_Material supplied_:

------

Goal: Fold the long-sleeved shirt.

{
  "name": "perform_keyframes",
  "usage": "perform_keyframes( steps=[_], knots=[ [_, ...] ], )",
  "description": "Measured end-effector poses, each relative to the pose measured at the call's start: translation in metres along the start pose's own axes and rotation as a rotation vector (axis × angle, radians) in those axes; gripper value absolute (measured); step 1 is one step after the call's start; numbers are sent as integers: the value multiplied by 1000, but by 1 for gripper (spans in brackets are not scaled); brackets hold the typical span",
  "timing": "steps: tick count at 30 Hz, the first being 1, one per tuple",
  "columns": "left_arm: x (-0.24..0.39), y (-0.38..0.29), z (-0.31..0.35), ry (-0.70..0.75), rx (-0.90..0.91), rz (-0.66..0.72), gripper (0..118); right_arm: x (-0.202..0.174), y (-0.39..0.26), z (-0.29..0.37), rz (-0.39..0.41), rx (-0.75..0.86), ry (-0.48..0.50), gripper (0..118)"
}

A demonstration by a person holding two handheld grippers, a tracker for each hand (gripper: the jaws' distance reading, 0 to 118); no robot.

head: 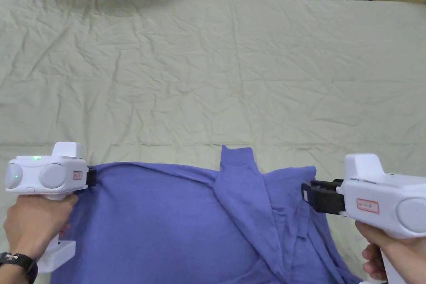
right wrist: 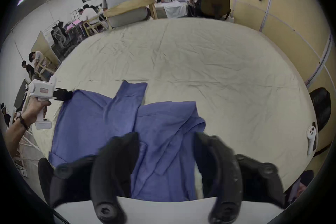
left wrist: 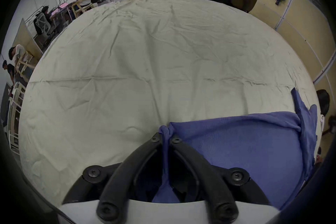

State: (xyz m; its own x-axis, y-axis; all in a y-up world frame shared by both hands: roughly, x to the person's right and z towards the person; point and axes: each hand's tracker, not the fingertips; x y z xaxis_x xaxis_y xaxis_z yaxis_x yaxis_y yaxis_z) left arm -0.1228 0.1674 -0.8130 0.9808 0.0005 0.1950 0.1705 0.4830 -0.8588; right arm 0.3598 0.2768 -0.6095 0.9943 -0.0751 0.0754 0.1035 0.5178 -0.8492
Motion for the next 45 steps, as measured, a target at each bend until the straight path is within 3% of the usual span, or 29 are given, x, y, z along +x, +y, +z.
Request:
perform_keyframes(
  steps=[4,8,12,14,16,17,18,34,45],
  knots=[
    [-4,-3,-2,-4,11,24,5,14,36,-35,64,-31,-9,69],
    [-8,-4,-4,-20,20,51,5,31,58,-86,17,-128,44,66],
    [-5,-2,-5,-11,12,25,5,37,56,-136,11,-235,32,38],
    [-4,-1,-6,-5,10,18,5,32,42,-155,18,-311,53,37],
    [-4,-1,-6,-3,8,13,5,28,43,-149,31,-241,19,32],
    [-4,0,-7,-3,7,12,5,28,44,-146,34,-233,21,25],
    [-4,0,-7,-3,6,9,5,30,45,-144,27,-176,73,9],
    [-6,28,48,-35,127,35,5,42,72,-77,-9,25,8,9],
    [-19,-53,146,-63,218,61,5,27,2,8,55,161,67,8]
  ],
)
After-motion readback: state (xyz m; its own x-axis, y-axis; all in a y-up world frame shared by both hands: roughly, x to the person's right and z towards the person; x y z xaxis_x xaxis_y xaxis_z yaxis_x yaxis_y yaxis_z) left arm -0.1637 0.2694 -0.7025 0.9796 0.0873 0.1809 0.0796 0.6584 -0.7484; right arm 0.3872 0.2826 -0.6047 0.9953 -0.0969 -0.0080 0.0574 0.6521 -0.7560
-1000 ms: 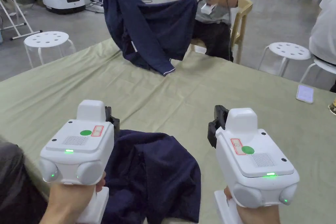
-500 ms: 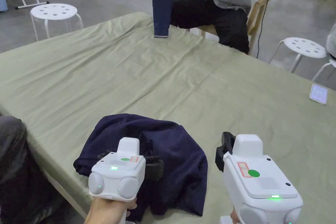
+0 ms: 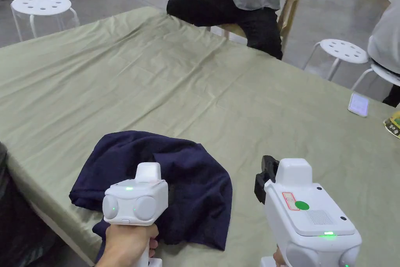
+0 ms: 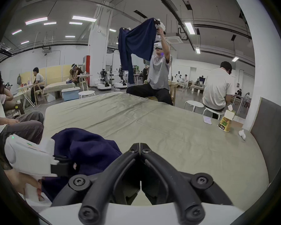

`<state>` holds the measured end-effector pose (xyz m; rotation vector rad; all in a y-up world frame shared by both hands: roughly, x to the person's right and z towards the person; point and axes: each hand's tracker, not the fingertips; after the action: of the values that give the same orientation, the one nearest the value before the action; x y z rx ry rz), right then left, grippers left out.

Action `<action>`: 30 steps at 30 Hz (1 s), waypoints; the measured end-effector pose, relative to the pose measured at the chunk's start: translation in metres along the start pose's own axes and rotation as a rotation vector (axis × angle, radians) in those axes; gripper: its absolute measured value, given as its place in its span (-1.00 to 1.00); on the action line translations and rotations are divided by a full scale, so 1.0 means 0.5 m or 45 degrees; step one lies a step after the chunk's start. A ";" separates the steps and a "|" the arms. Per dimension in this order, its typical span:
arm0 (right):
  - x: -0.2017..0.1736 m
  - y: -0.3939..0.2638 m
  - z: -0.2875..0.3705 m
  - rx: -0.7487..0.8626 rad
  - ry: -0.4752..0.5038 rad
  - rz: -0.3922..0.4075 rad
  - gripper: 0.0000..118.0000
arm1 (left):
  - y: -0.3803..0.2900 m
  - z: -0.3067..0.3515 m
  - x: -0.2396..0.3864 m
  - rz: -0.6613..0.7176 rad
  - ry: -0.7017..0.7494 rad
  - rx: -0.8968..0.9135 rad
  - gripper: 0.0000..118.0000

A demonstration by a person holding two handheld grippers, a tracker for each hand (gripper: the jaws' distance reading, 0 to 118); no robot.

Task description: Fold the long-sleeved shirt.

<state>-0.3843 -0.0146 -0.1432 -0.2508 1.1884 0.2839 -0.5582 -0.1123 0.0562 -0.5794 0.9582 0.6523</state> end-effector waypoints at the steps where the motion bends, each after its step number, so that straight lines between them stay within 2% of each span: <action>1: 0.014 0.000 0.007 0.004 -0.015 -0.015 -1.00 | 0.010 0.018 0.013 0.006 -0.028 0.049 -0.65; 4: 0.060 0.002 0.037 0.028 -0.067 -0.063 -1.00 | 0.042 0.076 0.059 -0.010 -0.078 0.172 -0.65; 7: 0.117 0.006 0.081 0.069 -0.129 -0.102 -1.00 | 0.085 0.137 0.130 -0.036 -0.221 0.260 -0.65; 9: 0.162 0.008 0.116 0.110 -0.194 -0.131 -1.00 | 0.105 0.178 0.198 -0.094 -0.287 0.340 -0.65; 13: 0.263 0.009 0.205 0.153 -0.324 -0.296 -1.00 | 0.120 0.240 0.348 -0.173 -0.436 0.421 -0.65; 15: 0.309 0.006 0.252 0.193 -0.406 -0.294 -1.00 | 0.110 0.256 0.429 -0.237 -0.517 0.415 -0.66; 17: 0.354 0.001 0.302 0.219 -0.494 -0.285 -1.00 | 0.083 0.273 0.511 -0.313 -0.596 0.436 -0.68; 23: 0.480 -0.043 0.452 0.266 -0.744 -0.370 -1.00 | -0.049 0.283 0.744 -0.549 -0.858 0.382 -0.79; 26: 0.527 -0.086 0.505 0.231 -0.830 -0.417 -1.00 | -0.159 0.228 0.841 -0.686 -0.872 0.200 -0.85; 28: 0.544 -0.117 0.530 0.205 -0.864 -0.441 -1.00 | -0.229 0.193 0.873 -0.736 -0.804 0.080 -0.89; 30: 0.555 -0.152 0.551 0.163 -0.906 -0.448 -1.00 | -0.288 0.171 0.876 -0.793 -0.792 0.053 -0.89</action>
<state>-0.0221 0.0311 -0.3019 -0.2155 0.4428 -0.0219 -0.2243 -0.0424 -0.2653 -0.5508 0.1800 0.2164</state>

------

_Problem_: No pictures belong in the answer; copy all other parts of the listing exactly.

_Solved problem_:
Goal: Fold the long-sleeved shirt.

{
  "name": "perform_keyframes",
  "usage": "perform_keyframes( steps=[_], knots=[ [_, ...] ], )",
  "description": "Measured end-effector poses, each relative to the pose measured at the call's start: translation in metres along the start pose's own axes and rotation as a rotation vector (axis × angle, radians) in those axes; gripper value absolute (measured); step 1 is one step after the call's start; numbers are sent as integers: the value multiplied by 1000, but by 1 for gripper (spans in brackets are not scaled); brackets hold the typical span",
  "timing": "steps: tick count at 30 Hz, the first being 1, one per tuple",
  "columns": "left_arm: x (-0.24..0.39), y (-0.38..0.29), z (-0.31..0.35), ry (-0.70..0.75), rx (-0.90..0.91), rz (-0.66..0.72), gripper (0..118); right_arm: x (-0.202..0.174), y (-0.39..0.26), z (-0.29..0.37), rz (-0.39..0.41), rx (-0.75..0.86), ry (-0.48..0.50), gripper (0..118)"
}

A demonstration by a person holding two handheld grippers, a tracker for each hand (gripper: the jaws' distance reading, 0 to 118); no robot.

head: 
right wrist: 
left wrist: 

State: (xyz m; its own x-axis, y-axis; all in a y-up world frame shared by both hands: roughly, x to the person's right and z towards the person; point and axes: each hand's tracker, not the fingertips; x y z xaxis_x xaxis_y xaxis_z yaxis_x yaxis_y yaxis_z) left arm -0.1228 0.1674 -0.8130 0.9808 0.0005 0.1950 0.1705 0.4830 -0.8588; right arm 0.3598 0.2768 -0.6095 0.9943 -0.0751 0.0754 0.1035 0.5178 -0.8492
Motion for the next 45 steps, as measured, a target at each bend until the straight path is within 3% of the usual span, or 29 are given, x, y, z along +x, +y, +z.
Request:
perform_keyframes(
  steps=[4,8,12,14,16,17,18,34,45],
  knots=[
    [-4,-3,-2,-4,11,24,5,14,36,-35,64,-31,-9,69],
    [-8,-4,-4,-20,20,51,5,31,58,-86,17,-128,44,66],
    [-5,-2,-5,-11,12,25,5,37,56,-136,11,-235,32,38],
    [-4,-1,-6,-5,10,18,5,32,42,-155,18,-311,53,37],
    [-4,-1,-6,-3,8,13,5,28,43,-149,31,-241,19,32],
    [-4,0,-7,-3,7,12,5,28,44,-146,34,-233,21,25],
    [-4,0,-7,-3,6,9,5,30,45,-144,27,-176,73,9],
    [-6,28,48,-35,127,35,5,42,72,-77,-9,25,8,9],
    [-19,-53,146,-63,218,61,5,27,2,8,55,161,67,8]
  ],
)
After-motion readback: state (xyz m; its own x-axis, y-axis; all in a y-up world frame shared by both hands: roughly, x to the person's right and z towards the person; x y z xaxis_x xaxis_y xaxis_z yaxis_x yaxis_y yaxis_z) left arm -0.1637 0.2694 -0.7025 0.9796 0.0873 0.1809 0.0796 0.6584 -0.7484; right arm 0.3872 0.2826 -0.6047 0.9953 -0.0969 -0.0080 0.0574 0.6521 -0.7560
-1000 ms: 
-500 ms: 
+0 ms: 
+0 ms: 

`<state>` holds the measured end-effector pose (xyz m; rotation vector rad; all in a y-up world frame shared by both hands: roughly, x to the person's right and z towards the person; point and axes: each hand's tracker, not the fingertips; after the action: of the values that give the same orientation, the one nearest the value before the action; x y z rx ry rz), right then left, grippers left out.

Action `<action>`: 30 steps at 30 Hz (1 s), waypoints; the measured end-effector pose, relative to the pose measured at the chunk's start: translation in metres along the start pose's own axes and rotation as a rotation vector (axis × angle, radians) in those axes; gripper: its absolute measured value, given as its place in its span (-1.00 to 1.00); on the action line translations and rotations are divided by a full scale, so 1.0 means 0.5 m or 45 degrees; step one lies a step after the chunk's start. A ";" separates the steps and a "|" the arms. Per dimension in this order, its typical span:
arm0 (right):
  - x: -0.2017..0.1736 m
  - y: -0.3939..0.2638 m
  - z: -0.2875..0.3705 m
  - rx: -0.7487..0.8626 rad
  - ry: -0.4752..0.5038 rad
  - rz: -0.3922..0.4075 rad
  - gripper: 0.0000..118.0000
arm1 (left):
  - y: -0.3803..0.2900 m
  - z: -0.3067..0.3515 m
  - x: -0.2396..0.3864 m
  - rz: -0.6613..0.7176 rad
  - ry: -0.7017..0.7494 rad
  - rx: -0.8968..0.9135 rad
  - gripper: 0.0000..118.0000

A demonstration by a person holding two handheld grippers, a tracker for each hand (gripper: the jaws' distance reading, 0 to 118); no robot.

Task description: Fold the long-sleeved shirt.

<state>-0.3843 -0.0146 -0.1432 -0.2508 1.1884 0.2839 -0.5582 -0.1123 0.0562 -0.5794 0.9582 0.6523</state> end-effector waypoints at the steps where the motion bends, each after its step number, so that straight lines between them stay within 2% of each span: <action>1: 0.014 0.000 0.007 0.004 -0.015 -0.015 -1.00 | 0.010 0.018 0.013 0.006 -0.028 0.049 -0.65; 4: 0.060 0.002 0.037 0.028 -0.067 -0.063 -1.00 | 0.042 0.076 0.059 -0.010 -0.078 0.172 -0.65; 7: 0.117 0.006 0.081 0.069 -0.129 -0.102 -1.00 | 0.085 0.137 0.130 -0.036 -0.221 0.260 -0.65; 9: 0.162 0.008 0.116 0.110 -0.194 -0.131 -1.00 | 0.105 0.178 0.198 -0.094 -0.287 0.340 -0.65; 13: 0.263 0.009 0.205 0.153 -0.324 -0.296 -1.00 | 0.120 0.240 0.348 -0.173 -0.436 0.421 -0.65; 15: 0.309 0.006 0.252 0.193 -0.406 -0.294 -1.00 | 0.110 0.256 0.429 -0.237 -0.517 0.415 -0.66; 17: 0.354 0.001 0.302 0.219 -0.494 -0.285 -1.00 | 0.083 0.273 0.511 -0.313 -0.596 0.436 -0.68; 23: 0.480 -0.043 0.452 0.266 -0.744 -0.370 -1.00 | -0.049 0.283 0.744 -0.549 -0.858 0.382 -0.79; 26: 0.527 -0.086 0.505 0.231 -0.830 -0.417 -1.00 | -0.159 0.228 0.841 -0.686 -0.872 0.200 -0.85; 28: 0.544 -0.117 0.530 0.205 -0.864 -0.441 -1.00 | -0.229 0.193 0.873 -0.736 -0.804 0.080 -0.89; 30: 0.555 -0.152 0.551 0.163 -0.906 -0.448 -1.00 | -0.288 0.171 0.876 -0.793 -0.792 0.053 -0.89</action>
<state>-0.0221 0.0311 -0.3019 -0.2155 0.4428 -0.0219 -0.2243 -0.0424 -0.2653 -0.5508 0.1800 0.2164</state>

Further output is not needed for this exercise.